This play, the only significant work written by Hanley, was first performed in 1964 and dealt with rather harsh issues of the day; from racism of the "Negro", to the issues of poverty, to the struggles of what American society is all about, and what it should be. Some of the consequences discussed has somewhat changed today, but not necessary for the better. That is why this play is just as fresh and relevant as it was some 40+ years before! The three performers appear to be deep into their characters; Howerton as the elderly man fulfilling his part of the American dream, Thompson as the jive small time hustler with a be-bop attitude, and Ory as the confused sheltered girl who wants to do better for herself while slipping along the way. The playwright used a three-act stance as in a dance residual (pas de deux, pas de trois, and coda). This imagery is presented by a pair of tango dancers (Kim Parmon and Adrian Vatsky) who brings each act as a visible expression to what this trio in the sweet shop are experiencing--real or otherwise!

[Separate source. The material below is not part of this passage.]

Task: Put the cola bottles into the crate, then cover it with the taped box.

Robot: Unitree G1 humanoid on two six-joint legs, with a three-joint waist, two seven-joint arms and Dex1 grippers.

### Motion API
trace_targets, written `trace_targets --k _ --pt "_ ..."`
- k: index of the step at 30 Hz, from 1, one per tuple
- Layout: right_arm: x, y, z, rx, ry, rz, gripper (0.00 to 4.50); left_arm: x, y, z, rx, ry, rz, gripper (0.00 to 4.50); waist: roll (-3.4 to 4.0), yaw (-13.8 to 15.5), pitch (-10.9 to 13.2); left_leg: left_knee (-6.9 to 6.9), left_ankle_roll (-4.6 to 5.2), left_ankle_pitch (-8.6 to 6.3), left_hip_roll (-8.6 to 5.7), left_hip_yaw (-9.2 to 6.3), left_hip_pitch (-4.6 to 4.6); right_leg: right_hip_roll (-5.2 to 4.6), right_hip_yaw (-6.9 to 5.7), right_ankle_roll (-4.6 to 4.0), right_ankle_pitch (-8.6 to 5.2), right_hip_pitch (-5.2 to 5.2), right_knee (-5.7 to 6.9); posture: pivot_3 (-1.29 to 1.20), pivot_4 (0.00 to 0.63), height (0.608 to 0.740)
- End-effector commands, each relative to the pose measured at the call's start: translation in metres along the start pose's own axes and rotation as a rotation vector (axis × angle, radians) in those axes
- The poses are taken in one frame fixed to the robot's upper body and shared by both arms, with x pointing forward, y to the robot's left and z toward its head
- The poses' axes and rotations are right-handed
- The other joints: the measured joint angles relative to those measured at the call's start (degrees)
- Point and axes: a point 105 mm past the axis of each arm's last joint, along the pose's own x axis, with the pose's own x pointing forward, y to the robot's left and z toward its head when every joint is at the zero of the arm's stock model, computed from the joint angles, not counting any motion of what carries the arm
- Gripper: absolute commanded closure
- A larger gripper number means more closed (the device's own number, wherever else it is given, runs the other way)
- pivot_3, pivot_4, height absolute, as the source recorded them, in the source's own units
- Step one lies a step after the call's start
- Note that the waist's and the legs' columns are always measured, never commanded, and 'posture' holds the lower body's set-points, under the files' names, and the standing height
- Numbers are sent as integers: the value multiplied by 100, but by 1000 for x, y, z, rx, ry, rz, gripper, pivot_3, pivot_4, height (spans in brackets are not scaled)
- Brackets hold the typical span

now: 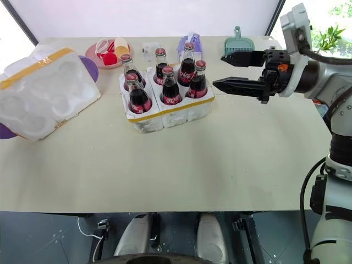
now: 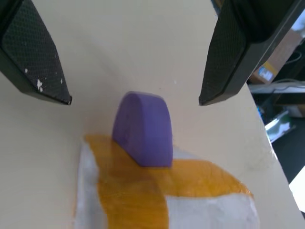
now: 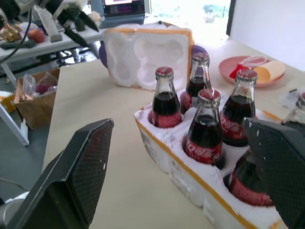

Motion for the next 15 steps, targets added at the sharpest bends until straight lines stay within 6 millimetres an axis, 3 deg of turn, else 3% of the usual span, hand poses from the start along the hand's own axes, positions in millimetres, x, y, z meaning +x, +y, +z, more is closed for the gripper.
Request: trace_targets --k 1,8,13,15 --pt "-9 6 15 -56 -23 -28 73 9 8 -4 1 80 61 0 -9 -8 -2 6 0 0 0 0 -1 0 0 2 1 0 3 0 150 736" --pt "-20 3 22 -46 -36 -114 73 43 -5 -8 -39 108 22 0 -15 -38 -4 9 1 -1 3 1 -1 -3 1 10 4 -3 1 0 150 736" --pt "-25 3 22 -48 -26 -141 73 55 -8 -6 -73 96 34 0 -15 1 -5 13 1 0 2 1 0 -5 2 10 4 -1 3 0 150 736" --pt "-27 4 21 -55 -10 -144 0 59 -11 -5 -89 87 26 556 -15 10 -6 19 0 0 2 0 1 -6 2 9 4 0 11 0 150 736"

Directed by Mark Thomas Boergers, SLOW DANCE ON THE KILLING GROUND is an overdue dormant gem that was worth the uncovering. It goes to show one that the so-called "good old days" were not as good as one remembers. Then again, there is a lot of episodes occurring in the naked city at all hours of the day. Perhaps this was one of them. And will things become better in the next 40 years? It all depends on one's interpretation of what "better" supposedly means!

SLOW DANCE ON THE KILLING GROUND, presented by the Athena Theater company and performs at The Lounge Theatre, 6201 Santa Monica Blvd. (one block east of Vine Street), Hollywood, until July 29th. Showtimes are Thursday, Friday, and Saturday nights @ 8:00 PM. Reservations, call (818) 754-1423.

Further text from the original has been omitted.